• WHAT IS BEING ASKED:
Write out the stretch of lines below that begins at the line with "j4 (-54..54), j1" and ends at the line with "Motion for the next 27", including both, exactly as given and nothing more.

-- INFORMATION follows --

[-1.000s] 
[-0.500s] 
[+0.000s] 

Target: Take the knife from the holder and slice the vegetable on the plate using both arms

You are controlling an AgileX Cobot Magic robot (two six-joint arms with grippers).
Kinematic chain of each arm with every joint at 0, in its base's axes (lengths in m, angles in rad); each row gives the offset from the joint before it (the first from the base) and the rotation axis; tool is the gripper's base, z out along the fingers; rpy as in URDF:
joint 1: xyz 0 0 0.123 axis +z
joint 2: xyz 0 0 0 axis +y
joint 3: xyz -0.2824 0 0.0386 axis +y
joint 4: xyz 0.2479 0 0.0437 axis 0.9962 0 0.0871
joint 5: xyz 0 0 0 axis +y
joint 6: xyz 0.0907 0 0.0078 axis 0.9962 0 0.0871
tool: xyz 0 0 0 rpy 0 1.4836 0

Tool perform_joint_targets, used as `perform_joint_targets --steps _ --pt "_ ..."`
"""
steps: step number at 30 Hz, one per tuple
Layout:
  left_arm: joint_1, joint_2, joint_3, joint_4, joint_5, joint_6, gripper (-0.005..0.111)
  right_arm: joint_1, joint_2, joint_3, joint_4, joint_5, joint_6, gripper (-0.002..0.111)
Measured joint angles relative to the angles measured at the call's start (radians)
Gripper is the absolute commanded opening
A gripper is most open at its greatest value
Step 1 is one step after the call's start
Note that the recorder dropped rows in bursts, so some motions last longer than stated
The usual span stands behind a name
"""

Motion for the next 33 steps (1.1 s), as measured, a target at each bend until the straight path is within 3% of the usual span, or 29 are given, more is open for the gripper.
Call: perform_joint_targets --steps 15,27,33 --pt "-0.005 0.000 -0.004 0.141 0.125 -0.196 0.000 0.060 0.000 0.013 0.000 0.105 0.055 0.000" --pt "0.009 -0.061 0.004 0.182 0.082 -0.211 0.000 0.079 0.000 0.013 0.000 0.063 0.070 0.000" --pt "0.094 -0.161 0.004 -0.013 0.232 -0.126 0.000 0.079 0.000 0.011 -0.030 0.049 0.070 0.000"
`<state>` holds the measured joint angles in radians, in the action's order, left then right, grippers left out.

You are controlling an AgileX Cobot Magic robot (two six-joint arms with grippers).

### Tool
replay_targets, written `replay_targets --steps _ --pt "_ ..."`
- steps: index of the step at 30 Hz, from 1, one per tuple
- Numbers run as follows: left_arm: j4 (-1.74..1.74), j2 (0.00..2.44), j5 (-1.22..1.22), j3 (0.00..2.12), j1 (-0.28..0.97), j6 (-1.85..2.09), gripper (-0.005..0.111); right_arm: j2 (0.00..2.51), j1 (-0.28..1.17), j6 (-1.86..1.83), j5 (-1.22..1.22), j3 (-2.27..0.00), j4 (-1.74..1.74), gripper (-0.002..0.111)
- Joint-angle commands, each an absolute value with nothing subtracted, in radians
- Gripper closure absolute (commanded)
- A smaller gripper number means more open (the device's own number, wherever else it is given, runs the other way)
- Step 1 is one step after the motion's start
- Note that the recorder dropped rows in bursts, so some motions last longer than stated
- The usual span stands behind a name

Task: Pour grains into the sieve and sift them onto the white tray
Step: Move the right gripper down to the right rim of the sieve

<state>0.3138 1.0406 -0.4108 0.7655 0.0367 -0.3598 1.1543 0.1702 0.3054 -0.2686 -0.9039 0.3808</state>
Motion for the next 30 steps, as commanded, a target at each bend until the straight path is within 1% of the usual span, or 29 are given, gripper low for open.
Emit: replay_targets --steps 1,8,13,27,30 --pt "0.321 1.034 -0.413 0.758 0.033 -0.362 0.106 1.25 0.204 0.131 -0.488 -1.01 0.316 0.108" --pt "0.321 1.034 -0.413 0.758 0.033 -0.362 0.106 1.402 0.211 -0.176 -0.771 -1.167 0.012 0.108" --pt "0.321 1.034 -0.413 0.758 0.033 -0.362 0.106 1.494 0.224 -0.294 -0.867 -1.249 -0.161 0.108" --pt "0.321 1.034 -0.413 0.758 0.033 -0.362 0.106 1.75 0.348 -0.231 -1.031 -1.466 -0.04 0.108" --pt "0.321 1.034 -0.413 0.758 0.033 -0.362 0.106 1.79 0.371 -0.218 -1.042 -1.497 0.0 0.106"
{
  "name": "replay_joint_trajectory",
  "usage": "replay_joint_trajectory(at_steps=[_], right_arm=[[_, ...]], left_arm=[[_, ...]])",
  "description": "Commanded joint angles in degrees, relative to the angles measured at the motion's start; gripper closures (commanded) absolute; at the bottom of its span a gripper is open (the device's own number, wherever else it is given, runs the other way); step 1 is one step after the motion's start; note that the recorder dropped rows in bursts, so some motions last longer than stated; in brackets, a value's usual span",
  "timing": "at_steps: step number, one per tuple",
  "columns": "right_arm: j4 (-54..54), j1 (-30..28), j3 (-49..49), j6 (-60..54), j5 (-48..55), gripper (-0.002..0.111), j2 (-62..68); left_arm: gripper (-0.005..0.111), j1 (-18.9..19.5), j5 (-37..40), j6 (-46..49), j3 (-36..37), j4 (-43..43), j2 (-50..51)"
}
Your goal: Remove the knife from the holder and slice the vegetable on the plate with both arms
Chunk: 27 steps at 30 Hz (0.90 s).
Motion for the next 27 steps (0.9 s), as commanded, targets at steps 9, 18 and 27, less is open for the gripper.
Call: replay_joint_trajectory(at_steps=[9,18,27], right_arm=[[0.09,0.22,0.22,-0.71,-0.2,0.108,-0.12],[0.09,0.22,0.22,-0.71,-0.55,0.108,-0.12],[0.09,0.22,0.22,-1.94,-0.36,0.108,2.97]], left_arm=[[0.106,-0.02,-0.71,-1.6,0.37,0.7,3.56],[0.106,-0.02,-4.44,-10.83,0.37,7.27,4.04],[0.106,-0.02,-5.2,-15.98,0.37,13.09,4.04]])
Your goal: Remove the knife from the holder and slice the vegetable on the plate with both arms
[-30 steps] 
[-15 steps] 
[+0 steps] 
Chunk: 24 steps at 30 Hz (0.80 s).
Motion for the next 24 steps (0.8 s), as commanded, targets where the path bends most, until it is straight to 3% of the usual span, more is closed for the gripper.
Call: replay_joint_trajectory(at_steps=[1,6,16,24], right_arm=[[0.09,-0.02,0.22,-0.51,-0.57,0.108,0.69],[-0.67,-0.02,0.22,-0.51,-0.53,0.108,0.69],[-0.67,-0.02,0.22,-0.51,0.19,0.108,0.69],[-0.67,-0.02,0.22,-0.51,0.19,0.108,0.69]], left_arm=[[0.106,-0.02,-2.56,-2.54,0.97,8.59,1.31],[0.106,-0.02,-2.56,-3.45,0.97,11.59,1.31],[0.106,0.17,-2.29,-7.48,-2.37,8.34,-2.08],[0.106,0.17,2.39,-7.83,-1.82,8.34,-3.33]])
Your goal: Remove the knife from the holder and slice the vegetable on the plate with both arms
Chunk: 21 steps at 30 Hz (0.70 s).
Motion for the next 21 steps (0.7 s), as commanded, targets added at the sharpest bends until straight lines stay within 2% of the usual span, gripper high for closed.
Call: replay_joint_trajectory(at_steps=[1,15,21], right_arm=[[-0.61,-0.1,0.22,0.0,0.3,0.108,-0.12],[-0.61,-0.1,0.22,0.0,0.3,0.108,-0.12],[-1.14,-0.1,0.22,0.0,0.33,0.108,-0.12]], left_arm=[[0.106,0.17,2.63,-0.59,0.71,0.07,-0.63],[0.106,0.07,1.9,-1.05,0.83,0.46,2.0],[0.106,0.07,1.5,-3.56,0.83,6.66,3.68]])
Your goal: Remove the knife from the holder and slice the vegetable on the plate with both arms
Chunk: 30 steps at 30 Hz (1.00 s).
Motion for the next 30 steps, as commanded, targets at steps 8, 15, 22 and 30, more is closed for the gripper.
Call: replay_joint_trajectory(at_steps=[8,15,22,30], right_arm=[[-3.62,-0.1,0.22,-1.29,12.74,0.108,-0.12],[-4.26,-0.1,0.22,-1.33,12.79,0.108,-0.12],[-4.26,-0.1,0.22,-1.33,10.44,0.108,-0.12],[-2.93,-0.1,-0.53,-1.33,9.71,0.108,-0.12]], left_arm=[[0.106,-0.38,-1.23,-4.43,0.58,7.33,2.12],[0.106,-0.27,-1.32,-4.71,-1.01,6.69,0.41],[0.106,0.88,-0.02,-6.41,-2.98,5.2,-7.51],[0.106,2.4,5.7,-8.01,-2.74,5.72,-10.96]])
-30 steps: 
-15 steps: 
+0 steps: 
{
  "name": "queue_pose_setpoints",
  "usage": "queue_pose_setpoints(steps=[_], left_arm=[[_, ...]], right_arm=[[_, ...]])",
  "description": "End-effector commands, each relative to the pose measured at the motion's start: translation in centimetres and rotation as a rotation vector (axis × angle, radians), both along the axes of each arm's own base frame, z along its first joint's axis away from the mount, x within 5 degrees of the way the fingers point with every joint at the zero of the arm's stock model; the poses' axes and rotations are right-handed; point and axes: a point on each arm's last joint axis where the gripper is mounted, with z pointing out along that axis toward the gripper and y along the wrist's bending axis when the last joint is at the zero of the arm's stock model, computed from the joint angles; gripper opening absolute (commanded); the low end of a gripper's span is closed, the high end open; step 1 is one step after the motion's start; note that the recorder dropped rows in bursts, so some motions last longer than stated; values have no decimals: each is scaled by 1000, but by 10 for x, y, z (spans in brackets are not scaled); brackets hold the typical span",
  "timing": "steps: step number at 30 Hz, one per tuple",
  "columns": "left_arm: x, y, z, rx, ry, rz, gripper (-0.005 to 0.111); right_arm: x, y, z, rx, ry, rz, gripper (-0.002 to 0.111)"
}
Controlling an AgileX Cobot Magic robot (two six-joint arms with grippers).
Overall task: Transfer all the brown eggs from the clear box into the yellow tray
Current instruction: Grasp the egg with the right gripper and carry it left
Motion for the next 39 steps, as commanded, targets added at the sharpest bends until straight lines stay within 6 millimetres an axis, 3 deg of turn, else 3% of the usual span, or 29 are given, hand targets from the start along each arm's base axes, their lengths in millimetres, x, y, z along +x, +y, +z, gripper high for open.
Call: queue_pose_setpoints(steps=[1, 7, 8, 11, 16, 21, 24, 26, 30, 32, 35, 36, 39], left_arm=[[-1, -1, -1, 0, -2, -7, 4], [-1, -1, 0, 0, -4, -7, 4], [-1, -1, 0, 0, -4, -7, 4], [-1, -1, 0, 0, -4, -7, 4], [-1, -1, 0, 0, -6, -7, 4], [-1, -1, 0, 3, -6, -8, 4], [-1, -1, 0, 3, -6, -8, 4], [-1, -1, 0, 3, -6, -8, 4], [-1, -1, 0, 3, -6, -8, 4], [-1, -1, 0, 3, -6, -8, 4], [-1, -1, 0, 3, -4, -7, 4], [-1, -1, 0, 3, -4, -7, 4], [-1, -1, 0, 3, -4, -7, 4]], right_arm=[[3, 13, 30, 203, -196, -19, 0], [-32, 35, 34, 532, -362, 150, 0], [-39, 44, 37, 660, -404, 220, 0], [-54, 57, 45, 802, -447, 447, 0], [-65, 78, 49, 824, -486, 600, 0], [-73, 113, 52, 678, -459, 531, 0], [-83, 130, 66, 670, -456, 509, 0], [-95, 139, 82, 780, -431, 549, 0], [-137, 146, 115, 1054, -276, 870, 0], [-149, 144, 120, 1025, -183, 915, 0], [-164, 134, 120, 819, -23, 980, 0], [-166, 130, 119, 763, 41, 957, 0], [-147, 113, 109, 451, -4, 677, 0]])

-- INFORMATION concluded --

• RESPONSE TO THIS EXERCISE:
  "columns": "right_arm: j4 (-54..54), j1 (-30..28), j3 (-49..49), j6 (-60..54), j5 (-48..55), gripper (-0.002..0.111), j2 (-62..68); left_arm: gripper (-0.005..0.111), j1 (-18.9..19.5), j5 (-37..40), j6 (-46..49), j3 (-36..37), j4 (-43..43), j2 (-50..51)"
}
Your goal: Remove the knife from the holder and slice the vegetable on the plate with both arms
Chunk: 27 steps at 30 Hz (0.90 s).
Motion for the next 27 steps (0.9 s), as commanded, targets at steps 9, 18 and 27, less is open for the gripper.

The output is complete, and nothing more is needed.